Eck and Geyer (2021) used R function glm to maximize the likelihood getting canonical parameter estimates close to infinity by using small tolerances and then looking for directions in which the Fisher information matrix is nearly singular (approximate null eigenvectors). This algorithm was fast but has problems with inexactness of computer arithmetic. So it is difficult to know exactly when an approximate null eigenvector of the Fisher information matrix is close to being a GDOR.

R package llmdr (Geyer, 2022) uses repeated linear programming but different linear programs from those used by Geyer (1990) and Geyer (2009). It also uses the fast linear programming (R package glpkAPI, Gelius-Dietrich (2021)) that scales to large problems (it uses sparse matrix arithmetic). But llmdr can also use infinite-precision rational arithmetic from R packages rcdd (Geyer et al., 2021) and gmp (Lucas et al., 2021) to prove, if requested, that its results are correct. The big categorical example of Eck and Geyer (2021), mentioned above, that took over 3 days to do with the methods of Geyer (2009) took only 150 milliseconds to do with R function llmdr in R package llmdr. If proofs were requested, they took, 25 minutes (slow, but still an improvement over the methods of Geyer (2009)).

So we finally have, in this fourth generation algorithm, methods that are fast, easy, and safe enough for ordinary users to use.

7 The Binomial Family of Distributions

The binomial family of distributions as usually taught has usual parameter \(\pi\) and usual parameter space \(0 \le \pi \le 1\).

The binomial family of distributions thought of as an exponential family has canonical parameter \(\theta = \mathop{\rm logit}(\pi)\) and has canonical parameter space \(- \infty < \theta < + \infty\) and this corresponds to usual parameter space \(0 < \pi < 1\).

We have lost the distributions for \(\pi = 0\) and \(\pi = 1\). The reason why these distributions cannot be in the exponential family is all distributions in an exponential family have the same support.

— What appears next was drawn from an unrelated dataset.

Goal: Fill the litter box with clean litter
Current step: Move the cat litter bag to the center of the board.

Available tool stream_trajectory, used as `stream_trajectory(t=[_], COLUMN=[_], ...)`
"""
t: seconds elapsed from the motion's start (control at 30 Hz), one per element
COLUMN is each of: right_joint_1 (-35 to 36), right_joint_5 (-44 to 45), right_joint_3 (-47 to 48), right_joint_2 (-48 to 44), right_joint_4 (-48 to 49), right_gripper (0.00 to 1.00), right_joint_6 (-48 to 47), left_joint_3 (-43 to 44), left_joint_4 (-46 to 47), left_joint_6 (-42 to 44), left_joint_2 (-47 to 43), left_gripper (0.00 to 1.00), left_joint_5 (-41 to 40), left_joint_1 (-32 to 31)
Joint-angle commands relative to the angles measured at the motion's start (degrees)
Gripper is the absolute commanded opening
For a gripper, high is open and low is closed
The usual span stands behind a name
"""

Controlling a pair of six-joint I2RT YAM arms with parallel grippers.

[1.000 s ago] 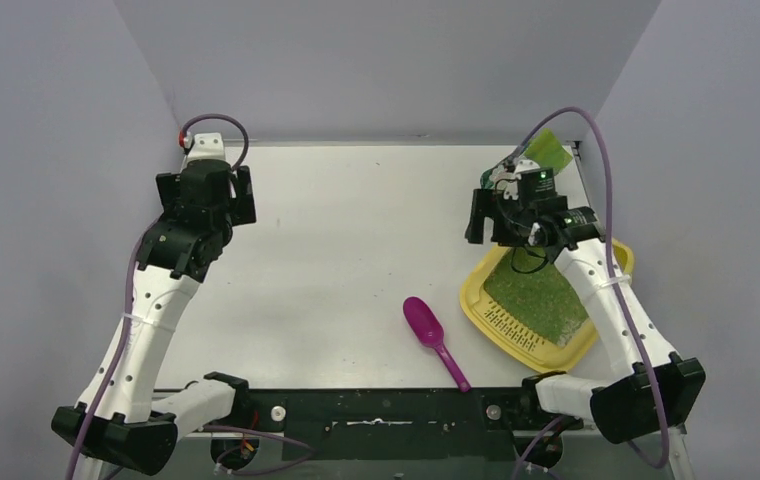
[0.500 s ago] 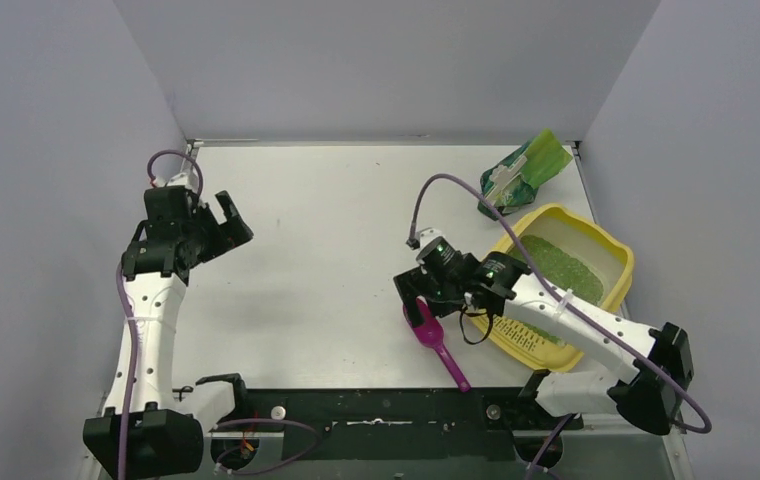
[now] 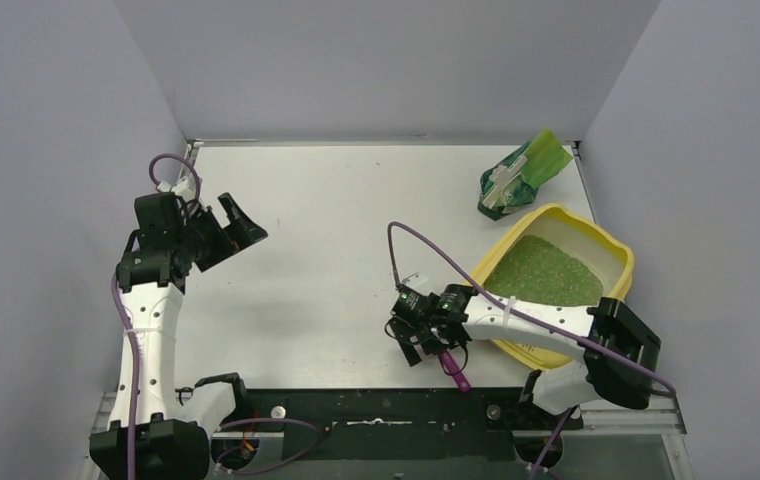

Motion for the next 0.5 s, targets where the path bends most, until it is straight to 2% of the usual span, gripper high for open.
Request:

There is also the problem that \(\mathop{\rm logit}(0)\) and \(\mathop{\rm logit}(1)\) are undefined, so there are no canonical parameter values for those distributions to have (canonical parameters have to be real numbers or real vectors, infinite values are not allowed).

This is a one-parameter family of distributions so its canonical parameter space is a one-dimensional vector space. In a one-dimensional vector space, there are only two directions: toward \(+ \infty\) and toward \(- \infty\). There are an infinite number of vectors, but only two directions those vectors can point in.

The log likelihood for the binomial distribution is \[ l(\pi) = y \log(\pi) + (n - y) \log(1 - \pi) \] When \(y = 0\), this becomes \[ l(\pi) = n \log(1 - \pi) \] and this is a strictly increasing function of \(\pi\) and \(\theta\) in the minus direction (toward \(- \infty\)). Because \(\mathop{\rm logit}\) is a monotone function, as \(\theta\) decreases, \(\pi\) also decreases, \(1 - \pi\) increases, and \(\log(1 - \pi)\) increases. So \(-1\) (or any negative number, thought of as a vector in the one-dimensional vector space \(\mathbb{R}\)) is a DOR.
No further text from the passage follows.